- Opening Delimiter -

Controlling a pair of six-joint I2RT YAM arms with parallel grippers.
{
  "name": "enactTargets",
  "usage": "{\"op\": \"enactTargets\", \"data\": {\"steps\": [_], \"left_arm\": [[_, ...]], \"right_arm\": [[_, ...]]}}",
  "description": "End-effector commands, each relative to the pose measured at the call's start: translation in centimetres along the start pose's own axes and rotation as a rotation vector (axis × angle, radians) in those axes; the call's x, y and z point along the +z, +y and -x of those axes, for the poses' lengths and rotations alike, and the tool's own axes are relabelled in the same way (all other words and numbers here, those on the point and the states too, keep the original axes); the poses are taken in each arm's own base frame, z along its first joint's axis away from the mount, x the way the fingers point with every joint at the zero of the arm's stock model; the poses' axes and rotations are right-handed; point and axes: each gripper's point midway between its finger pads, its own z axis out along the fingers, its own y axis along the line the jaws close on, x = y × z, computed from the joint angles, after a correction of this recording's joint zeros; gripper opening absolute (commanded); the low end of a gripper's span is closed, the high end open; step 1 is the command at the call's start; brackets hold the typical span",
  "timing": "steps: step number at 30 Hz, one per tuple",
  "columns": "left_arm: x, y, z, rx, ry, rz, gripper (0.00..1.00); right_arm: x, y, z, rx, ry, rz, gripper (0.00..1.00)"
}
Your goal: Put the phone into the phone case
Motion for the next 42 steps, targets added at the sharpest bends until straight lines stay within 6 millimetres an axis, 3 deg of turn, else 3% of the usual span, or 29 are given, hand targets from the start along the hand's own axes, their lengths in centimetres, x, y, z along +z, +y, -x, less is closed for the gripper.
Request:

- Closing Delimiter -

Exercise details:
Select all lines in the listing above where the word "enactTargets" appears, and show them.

Exercise output:
  "name": "enactTargets",
  "usage": "{\"op\": \"enactTargets\", \"data\": {\"steps\": [_], \"left_arm\": [[_, ...]], \"right_arm\": [[_, ...]]}}",

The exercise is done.